(Collected data)
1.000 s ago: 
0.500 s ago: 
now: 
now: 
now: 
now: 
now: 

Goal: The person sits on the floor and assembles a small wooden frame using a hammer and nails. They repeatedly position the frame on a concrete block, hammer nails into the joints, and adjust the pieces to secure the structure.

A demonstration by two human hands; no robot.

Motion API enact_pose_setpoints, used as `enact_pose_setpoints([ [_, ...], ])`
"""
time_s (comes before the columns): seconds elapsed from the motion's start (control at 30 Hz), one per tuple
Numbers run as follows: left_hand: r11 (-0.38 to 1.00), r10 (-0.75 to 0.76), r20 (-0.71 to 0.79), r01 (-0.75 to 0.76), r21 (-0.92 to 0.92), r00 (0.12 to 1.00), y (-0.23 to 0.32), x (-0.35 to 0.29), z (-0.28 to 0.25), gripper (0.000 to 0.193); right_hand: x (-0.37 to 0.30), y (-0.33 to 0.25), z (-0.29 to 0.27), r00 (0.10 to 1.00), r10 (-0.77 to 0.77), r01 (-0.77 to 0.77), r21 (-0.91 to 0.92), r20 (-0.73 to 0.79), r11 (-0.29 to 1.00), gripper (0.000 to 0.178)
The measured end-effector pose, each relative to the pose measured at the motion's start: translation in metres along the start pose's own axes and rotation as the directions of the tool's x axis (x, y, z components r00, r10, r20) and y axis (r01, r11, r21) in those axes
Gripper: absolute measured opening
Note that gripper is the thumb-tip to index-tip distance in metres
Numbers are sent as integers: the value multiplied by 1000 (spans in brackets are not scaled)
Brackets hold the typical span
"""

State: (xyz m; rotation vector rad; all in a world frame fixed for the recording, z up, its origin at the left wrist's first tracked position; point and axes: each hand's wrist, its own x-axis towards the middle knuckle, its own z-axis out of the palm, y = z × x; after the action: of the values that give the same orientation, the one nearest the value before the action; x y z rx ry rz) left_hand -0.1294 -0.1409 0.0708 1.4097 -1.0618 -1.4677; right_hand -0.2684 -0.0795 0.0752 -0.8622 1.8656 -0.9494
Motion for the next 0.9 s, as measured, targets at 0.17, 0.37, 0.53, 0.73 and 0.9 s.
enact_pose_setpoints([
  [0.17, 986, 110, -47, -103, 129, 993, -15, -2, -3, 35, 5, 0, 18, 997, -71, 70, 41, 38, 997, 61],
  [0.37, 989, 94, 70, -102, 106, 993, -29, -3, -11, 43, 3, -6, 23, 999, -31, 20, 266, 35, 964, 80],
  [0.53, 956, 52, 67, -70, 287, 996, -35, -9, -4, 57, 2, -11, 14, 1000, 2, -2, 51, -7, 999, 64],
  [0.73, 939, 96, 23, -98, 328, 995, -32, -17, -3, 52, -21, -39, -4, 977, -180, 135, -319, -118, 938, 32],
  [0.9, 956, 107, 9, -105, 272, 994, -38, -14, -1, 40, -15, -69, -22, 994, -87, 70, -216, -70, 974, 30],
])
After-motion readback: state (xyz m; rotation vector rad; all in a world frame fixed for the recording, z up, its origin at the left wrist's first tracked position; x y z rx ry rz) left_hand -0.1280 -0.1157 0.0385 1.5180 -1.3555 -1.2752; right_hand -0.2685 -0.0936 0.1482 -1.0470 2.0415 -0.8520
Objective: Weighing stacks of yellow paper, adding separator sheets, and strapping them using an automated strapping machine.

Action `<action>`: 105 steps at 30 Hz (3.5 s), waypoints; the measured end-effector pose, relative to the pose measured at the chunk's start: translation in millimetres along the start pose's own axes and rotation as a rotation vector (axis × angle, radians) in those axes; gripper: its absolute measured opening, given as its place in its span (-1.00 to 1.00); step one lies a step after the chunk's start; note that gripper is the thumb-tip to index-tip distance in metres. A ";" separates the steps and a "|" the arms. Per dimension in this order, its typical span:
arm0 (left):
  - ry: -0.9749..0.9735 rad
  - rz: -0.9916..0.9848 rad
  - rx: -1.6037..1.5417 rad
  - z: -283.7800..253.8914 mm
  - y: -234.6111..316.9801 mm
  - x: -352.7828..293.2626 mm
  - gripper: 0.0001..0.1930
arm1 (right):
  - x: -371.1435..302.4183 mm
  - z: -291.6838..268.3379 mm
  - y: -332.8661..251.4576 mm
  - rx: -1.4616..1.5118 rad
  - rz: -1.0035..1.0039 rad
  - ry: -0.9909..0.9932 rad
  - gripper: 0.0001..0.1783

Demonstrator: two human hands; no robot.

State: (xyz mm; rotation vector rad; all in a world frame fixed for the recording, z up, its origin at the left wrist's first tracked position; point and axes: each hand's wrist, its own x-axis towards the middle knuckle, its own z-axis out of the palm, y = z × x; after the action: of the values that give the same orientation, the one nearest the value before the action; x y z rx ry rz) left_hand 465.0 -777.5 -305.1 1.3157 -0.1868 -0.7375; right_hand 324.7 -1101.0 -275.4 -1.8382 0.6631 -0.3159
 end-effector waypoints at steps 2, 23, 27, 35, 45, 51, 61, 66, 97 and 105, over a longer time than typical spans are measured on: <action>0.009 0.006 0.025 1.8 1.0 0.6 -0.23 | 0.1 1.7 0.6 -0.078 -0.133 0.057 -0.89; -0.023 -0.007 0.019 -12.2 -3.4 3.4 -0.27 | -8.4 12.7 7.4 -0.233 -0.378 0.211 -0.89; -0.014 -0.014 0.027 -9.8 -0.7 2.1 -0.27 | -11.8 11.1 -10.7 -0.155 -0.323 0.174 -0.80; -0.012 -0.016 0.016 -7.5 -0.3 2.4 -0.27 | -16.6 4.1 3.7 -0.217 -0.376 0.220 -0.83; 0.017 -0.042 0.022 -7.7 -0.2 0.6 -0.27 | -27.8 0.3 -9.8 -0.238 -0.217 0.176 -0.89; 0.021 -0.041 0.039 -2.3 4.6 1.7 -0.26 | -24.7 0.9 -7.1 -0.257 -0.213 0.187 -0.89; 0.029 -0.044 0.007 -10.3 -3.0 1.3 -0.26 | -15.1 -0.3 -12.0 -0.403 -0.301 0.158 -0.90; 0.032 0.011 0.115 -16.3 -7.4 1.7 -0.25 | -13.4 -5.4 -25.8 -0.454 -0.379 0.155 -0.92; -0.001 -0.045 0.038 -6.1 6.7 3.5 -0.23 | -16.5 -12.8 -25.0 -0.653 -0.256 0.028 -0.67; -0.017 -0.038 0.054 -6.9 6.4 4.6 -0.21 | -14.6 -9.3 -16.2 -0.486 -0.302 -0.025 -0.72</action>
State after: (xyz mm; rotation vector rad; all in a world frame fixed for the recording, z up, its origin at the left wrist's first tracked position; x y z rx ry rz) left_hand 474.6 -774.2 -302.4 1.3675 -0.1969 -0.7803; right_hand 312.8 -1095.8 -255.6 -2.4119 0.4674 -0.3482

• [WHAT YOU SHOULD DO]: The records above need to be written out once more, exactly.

• [COMPLETED TASK]:
1.000 s ago: 
0.500 s ago: 
now: 
now: 
now: 
now: 
now: 

Goal: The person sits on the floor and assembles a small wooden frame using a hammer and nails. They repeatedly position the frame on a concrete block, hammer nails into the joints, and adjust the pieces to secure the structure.

A demonstration by two human hands; no robot.

Motion API enact_pose_setpoints, used as `enact_pose_setpoints([ [_, ...], ])`
"""
time_s (comes before the columns): seconds elapsed from the motion's start (control at 30 Hz), one per tuple
Numbers run as follows: left_hand: r11 (-0.38 to 1.00), r10 (-0.75 to 0.76), r20 (-0.71 to 0.79), r01 (-0.75 to 0.76), r21 (-0.92 to 0.92), r00 (0.12 to 1.00), y (-0.23 to 0.32), x (-0.35 to 0.29), z (-0.28 to 0.25), gripper (0.000 to 0.193); right_hand: x (-0.37 to 0.30), y (-0.33 to 0.25), z (-0.29 to 0.27), r00 (0.10 to 1.00), r10 (-0.77 to 0.77), r01 (-0.77 to 0.77), r21 (-0.91 to 0.92), r20 (-0.73 to 0.79), r11 (-0.29 to 1.00), gripper (0.000 to 0.178)
The measured end-effector pose, each relative to the pose measured at the motion's start: translation in metres along the start pose's own axes and rotation as the directions of the tool's x axis (x, y, z components r00, r10, r20) and y axis (r01, r11, r21) in those axes
Gripper: absolute measured opening
Note that gripper is the thumb-tip to index-tip distance in metres
Numbers are sent as integers: the value multiplied by 1000 (spans in brackets are not scaled)
Brackets hold the typical span
"""

State: (xyz m; rotation vector rad; all in a world frame fixed for the recording, z up, its origin at the left wrist's first tracked position; point and axes: each hand's wrist, its own x-axis towards the middle knuckle, its own z-axis out of the palm, y = z × x; after the action: of the values that give the same orientation, the one nearest the value before the action; x y z rx ry rz) left_hand -0.1294 -0.1409 0.0708 1.4097 -1.0618 -1.4677; right_hand -0.2684 -0.0795 0.0752 -0.8622 1.8656 -0.9494
Motion for the next 0.9 s, as measured, targets at 0.17, 0.37, 0.53, 0.73 and 0.9 s.
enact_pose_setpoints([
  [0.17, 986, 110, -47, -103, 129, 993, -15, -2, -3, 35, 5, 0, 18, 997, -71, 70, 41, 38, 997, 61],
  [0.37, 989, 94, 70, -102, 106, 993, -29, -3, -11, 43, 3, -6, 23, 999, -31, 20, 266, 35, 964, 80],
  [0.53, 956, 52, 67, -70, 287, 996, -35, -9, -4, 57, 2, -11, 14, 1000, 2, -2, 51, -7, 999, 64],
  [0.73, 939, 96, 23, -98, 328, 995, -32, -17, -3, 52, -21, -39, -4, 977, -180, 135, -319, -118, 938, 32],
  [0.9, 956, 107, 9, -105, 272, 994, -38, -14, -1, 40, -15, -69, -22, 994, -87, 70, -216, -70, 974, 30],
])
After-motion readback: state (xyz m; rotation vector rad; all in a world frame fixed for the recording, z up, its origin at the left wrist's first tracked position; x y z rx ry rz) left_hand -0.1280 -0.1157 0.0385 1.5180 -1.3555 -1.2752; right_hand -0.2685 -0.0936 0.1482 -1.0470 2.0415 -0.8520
Objective: Weighing stacks of yellow paper, adding separator sheets, and strapping them using an automated strapping machine.

Action `<action>`: 105 steps at 30 Hz (3.5 s), waypoints; the measured end-effector pose, relative to the pose measured at the chunk's start: translation in millimetres along the start pose's own axes and rotation as a rotation vector (axis × angle, radians) in those axes; gripper: its absolute measured opening, given as its place in its span (-1.00 to 1.00); step one lies a step after the chunk's start; note that gripper is the thumb-tip to index-tip distance in metres. A ";" separates the steps and a "|" the arms. Per dimension in this order, its typical span:
arm0 (left):
  - ry: -0.9749..0.9735 rad
  - rz: -0.9916..0.9848 rad
  - rx: -1.6037..1.5417 rad
  - z: -283.7800..253.8914 mm
  - y: -234.6111..316.9801 mm
  - x: -352.7828..293.2626 mm
  - gripper: 0.0001..0.1930
arm1 (right):
  - x: -371.1435..302.4183 mm
  - z: -291.6838..268.3379 mm
  - y: -332.8661..251.4576 mm
  - rx: -1.4616..1.5118 rad
  - rz: -1.0035..1.0039 rad
  - ry: -0.9909..0.9932 rad
  - gripper: 0.0001..0.1783

Demonstrator: two human hands; no robot.

State: (xyz mm; rotation vector rad; all in a world frame fixed for the recording, z up, its origin at the left wrist's first tracked position; point and axes: each hand's wrist, its own x-axis towards the middle knuckle, its own z-axis out of the palm, y = z × x; after the action: of the values that give the same orientation, the one nearest the value before the action; x y z rx ry rz) left_hand 465.0 -777.5 -305.1 1.3157 -0.1868 -0.7375; right_hand 324.7 -1101.0 -275.4 -1.8382 0.6631 -0.3159
 end-effector waypoints at steps 2, 23, 27, 35, 45, 51, 61, 66, 97 and 105, over a longer time than typical spans are measured on: <action>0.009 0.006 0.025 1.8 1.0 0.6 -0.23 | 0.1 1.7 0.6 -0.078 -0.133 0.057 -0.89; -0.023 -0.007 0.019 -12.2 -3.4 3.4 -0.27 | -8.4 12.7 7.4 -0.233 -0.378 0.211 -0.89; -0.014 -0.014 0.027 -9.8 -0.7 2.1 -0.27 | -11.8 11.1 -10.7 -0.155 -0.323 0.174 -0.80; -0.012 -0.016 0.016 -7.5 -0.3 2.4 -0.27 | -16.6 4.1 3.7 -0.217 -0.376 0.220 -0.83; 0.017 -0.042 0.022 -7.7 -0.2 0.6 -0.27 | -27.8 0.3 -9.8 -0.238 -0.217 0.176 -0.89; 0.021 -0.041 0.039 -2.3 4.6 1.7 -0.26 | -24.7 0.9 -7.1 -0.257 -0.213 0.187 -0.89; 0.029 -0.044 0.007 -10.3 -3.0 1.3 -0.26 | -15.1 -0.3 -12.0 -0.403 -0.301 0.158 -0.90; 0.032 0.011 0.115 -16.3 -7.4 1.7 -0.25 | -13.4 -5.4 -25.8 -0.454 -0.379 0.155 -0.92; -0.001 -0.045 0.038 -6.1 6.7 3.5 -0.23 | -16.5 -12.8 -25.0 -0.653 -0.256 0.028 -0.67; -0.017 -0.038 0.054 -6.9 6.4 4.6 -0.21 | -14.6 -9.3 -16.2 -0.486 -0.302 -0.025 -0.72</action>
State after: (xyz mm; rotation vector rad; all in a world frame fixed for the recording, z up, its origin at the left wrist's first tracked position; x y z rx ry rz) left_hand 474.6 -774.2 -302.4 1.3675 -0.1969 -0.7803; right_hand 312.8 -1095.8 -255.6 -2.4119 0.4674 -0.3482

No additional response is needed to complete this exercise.